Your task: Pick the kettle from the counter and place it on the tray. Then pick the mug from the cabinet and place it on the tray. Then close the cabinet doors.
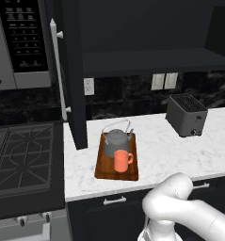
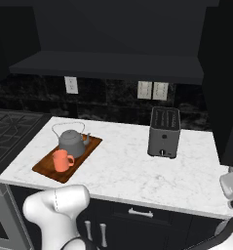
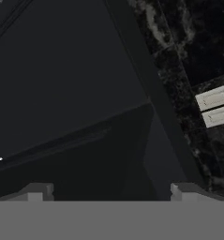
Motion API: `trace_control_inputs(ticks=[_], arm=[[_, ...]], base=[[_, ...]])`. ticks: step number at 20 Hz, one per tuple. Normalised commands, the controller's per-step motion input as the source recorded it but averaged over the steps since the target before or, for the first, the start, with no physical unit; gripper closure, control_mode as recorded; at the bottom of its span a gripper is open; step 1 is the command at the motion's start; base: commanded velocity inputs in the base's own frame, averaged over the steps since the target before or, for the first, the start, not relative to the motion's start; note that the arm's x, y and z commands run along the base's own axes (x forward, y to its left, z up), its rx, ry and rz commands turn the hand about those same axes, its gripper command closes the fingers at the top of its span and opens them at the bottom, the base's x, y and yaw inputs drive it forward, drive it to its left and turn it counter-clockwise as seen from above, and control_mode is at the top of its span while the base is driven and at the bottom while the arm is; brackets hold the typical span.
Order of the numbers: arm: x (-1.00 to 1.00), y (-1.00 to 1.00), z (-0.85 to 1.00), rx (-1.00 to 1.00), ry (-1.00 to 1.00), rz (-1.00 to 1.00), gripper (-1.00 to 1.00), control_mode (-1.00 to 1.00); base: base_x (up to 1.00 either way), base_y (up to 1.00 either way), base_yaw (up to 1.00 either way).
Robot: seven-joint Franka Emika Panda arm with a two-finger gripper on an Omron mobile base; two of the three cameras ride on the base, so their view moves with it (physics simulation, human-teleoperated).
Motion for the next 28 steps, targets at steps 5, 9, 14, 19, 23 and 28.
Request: trace_control_inputs(ticks=[5,9,14,19,23,28], arm=[[0.21,-0.07,0.25,0.04,-0.11,-0.01,-1.0,-1.0],[0.17,-0.07,0.22,0.0,-0.1,0.0,-1.0,-1.0],[0.11,0.0,0.18,-0.09,-0.15,0.0,-1.0,-1.0],[0.07,-0.01,0.2,-0.12,-0.15,0.0,-1.0,-1.0],[0.01,-0.03,0.12,-0.2,-0.15,0.0,-1.0,-1.0],[0.0,-0.09,0.26,-0.14,-0.15,0.0,-1.0,-1.0]], base=[[0.0,0.0,0.0],[0.0,0.0,0.0],[0.0,0.0,0.0],[0.0,0.0,0.0],[0.0,0.0,0.0],[0.0,0.0,0.0]])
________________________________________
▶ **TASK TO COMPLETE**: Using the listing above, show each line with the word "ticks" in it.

▶ **TASK RESPONSE**:
Motion API: `trace_control_inputs(ticks=[_], arm=[[_, ...]], base=[[_, ...]])`. ticks: step number at 20 Hz, one per tuple. Normalised commands, the controller's per-step motion input as the source recorded it but averaged over the steps since the target before or, for the first, the start, with no physical unit; gripper closure, control_mode as recorded; at the bottom of its span a gripper is open; step 1 is the command at the motion's start; base: commanded velocity inputs in the base's own frame, averaged over the steps since the target before or, for the first, the start, not relative to the motion's start; note that the arm's x, y and z commands run along the base's own axes (x forward, y to its left, z up), its rx, ry and rz commands turn the hand about those same axes, its gripper command closes the fingers at the top of its span and opens them at the bottom, the base's x, y and yaw inputs drive it forward, drive it to its left and turn it counter-clockwise as seen from above, and control_mode is at the top of its span while the base is driven and at the bottom while the arm is; brackets hold the typical span.
Request: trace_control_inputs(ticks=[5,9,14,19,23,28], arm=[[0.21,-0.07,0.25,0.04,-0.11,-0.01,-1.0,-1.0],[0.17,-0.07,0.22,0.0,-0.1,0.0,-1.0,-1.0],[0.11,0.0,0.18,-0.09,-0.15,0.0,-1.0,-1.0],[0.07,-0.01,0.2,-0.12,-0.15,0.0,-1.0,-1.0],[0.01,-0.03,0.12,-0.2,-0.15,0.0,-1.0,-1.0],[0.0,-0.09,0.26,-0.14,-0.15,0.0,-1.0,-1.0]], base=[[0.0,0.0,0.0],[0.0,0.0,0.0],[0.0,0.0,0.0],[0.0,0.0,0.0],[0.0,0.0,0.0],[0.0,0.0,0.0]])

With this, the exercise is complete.